- Theatrical release poster
- Directed by: S. S. Vasan
- Story by: Ganesh Subramaniyam along with Gemini Story Department
- Produced by: S. S. Vasan
- Starring: Sivaji Ganesan Vyjayanthimala B. Saroja Devi
- Cinematography: P. Elappa N. C. BalaKrishnan
- Edited by: M. Umanath
- Music by: S. V. Venkatraman
- Production company: Gemini Studios
- Release date: 14 January 1960;
- Country: India
- Language: Tamil

= Irumbu Thirai (1960 film) =

Irumbu Thirai is a 1960 Indian Tamil-language film produced and directed by S. S. Vasan. The film stars Sivaji Ganesan, Vyjayanthimala, K. A. Thangavelu and B. Saroja Devi, with S. V. Ranga Rao, Pandari Bai and Vasundhara Devi in supporting roles. A remake of Vasan's own Hindi film Paigham (1959), it revolves around two brothers Manikam and Kondamuthu and their mill owner.

The soundtrack was composed by S. V. Venkatraman and the lyrics were written by Kothamangalam Subbu, Papanasam Sivan and Pattukkottai Kalyanasundaram. The editing was done by M. Umanath while the camera was handled by P. Elappa and N. C. Bala Krishna. The film was released on 14 January 1960 and ran more than 175 days in theatres.

== Plot ==

The story revolves around two brothers Manikam and Saravanan and their mill owner.

== Production ==
In 1959, S. S. Vasan, the proprietor of Gemini Studios, began working on a film built around capital-labour relations. The film, which was the Tamil remake of his own Hindi film Paigham, was untitled, and the creative team of Gemini could not come up with a convincing title. Vasan invited his employees to suggest a title for the under-production film, and he received an abundance of entries; one office boy submitted as many as 2500 entries. After examining one by one, Vasan chose the title Irumbu Thirai. He also hosted a reception to honour the boy who suggested the title and rewarded him with some prize money. Besides producing, Vasan also directed the film.

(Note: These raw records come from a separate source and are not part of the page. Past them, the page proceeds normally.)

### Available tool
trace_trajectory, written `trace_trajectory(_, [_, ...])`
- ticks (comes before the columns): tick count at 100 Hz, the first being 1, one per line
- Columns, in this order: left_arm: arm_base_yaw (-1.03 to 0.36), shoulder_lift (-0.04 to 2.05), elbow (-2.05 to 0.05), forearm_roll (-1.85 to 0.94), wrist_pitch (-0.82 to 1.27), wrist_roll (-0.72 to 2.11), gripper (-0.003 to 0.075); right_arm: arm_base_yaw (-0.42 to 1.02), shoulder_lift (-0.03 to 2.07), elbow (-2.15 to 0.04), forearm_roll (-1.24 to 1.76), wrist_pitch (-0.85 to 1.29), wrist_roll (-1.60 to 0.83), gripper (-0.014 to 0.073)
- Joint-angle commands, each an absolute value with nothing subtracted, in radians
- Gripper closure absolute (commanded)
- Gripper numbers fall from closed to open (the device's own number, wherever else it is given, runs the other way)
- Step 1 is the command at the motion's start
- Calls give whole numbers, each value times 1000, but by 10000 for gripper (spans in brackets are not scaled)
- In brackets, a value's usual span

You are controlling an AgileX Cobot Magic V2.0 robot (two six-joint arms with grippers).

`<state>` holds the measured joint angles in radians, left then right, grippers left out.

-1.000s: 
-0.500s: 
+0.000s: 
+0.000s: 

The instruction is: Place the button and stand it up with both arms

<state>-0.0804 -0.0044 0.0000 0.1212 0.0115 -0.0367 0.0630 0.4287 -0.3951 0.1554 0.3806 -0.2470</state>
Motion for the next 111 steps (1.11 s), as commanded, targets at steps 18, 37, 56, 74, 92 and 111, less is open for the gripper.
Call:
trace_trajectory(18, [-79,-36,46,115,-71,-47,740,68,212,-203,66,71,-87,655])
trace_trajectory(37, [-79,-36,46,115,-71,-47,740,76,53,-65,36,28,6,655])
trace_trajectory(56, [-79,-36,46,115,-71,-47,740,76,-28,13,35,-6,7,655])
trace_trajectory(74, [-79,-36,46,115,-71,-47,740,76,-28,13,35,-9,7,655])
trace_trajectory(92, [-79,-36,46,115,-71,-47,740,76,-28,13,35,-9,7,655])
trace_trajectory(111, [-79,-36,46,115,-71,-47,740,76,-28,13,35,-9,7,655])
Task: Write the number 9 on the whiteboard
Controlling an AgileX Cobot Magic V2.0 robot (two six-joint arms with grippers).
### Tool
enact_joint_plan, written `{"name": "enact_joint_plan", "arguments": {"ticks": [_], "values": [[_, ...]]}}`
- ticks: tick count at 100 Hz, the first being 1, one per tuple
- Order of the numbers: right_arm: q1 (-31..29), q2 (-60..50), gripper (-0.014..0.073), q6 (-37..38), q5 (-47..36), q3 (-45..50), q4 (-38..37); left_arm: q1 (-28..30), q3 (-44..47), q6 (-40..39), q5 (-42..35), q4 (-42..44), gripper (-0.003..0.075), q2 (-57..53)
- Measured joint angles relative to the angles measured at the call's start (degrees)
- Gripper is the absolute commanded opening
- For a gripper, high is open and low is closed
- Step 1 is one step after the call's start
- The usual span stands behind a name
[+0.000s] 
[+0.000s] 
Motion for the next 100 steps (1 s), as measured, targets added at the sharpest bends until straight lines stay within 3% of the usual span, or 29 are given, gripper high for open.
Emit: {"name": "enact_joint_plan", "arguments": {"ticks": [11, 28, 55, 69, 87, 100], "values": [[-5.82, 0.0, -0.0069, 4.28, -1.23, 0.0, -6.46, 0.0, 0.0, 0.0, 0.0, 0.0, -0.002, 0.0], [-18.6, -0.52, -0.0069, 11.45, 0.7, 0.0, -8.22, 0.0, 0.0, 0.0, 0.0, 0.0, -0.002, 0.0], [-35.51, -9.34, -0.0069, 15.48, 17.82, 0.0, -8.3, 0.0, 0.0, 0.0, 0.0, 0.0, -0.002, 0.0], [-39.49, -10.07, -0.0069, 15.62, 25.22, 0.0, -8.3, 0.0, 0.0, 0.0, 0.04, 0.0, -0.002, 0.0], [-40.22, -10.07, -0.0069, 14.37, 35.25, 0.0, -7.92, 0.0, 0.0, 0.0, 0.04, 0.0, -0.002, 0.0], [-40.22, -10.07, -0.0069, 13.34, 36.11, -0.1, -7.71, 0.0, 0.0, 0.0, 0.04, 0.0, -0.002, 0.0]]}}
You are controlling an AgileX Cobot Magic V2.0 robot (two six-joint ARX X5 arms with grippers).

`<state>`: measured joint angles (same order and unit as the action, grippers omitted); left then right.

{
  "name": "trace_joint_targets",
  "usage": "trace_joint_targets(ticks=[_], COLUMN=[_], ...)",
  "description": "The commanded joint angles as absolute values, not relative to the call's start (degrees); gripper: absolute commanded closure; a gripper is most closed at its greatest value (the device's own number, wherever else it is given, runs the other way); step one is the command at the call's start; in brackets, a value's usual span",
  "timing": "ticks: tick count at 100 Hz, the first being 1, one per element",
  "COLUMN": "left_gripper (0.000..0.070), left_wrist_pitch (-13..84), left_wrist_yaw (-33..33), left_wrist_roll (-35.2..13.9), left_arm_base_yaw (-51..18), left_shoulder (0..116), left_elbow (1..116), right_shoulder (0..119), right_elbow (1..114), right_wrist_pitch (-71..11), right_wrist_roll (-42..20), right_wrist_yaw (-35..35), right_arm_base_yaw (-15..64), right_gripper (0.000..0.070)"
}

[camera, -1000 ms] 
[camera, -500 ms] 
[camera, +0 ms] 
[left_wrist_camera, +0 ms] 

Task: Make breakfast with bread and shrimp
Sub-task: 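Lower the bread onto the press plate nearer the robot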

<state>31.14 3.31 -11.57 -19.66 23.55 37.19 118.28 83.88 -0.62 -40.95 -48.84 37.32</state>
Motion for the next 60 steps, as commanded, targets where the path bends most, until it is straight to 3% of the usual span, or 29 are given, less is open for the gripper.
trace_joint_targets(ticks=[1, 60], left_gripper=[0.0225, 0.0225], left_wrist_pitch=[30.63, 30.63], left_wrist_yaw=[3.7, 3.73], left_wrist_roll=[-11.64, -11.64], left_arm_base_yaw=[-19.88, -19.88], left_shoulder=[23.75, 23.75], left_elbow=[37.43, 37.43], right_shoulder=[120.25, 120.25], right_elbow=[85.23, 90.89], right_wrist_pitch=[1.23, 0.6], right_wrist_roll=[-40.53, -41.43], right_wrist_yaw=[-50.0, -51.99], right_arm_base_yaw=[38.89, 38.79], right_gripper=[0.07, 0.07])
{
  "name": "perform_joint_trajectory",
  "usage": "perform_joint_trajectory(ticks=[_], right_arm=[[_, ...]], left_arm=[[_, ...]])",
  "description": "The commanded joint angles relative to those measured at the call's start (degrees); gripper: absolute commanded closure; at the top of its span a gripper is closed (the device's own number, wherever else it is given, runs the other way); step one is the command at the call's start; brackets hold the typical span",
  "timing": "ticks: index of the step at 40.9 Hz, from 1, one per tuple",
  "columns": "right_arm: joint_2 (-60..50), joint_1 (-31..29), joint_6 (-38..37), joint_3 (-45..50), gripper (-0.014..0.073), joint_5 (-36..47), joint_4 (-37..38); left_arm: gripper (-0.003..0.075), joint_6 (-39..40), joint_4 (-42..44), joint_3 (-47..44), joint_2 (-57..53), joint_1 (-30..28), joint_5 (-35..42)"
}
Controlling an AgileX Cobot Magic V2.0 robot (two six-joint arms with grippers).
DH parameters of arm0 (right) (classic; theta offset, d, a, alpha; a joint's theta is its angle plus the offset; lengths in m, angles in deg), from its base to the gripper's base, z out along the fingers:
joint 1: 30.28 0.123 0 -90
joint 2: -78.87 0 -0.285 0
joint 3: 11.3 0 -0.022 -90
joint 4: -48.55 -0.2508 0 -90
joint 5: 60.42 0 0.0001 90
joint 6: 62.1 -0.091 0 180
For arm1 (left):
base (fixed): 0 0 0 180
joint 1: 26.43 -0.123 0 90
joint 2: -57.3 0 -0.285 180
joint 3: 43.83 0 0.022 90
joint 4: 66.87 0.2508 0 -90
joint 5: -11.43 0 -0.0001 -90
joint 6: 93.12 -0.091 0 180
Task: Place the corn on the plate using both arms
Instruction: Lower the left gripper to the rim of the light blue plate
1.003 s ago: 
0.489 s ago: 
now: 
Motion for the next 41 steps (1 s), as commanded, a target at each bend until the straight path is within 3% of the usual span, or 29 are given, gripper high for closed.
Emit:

The female cast of Paigham – Vyjayanthimala, B. Saroja Devi and Pandari Bai – returned to star in Irumbu Thirai, while Sivaji Ganesan reprised the role originally played by Dilip Kumar. It was a "coup of sorts" for Vasan to cast Ganesan since the latter had earlier been rejected by the former for a role in Chandralekha (1948), an incident which created a permanent rift between them. Vyjayanthimala's mother Vasundhara Devi played her screen mother as well, having done the same in Paigham. The final length of the film was 18396 feet.

== Themes ==
Irumbu Thirai focuses on capital-labour relations, and the conditions of working-class people.

== Soundtrack ==
The soundtrack was composed by S. V. Venkatraman. The album had Kothamangalam Subbu, Papanasam Sivan and Pattukkottai Kalyanasundaram as the lyricists. The song "Nenjil Kudiyirukkum" is set in the carnatic raga known as Shanmukhapriya, while the classical-themed "Enna Seidhaalum" is set in Kharaharapriya.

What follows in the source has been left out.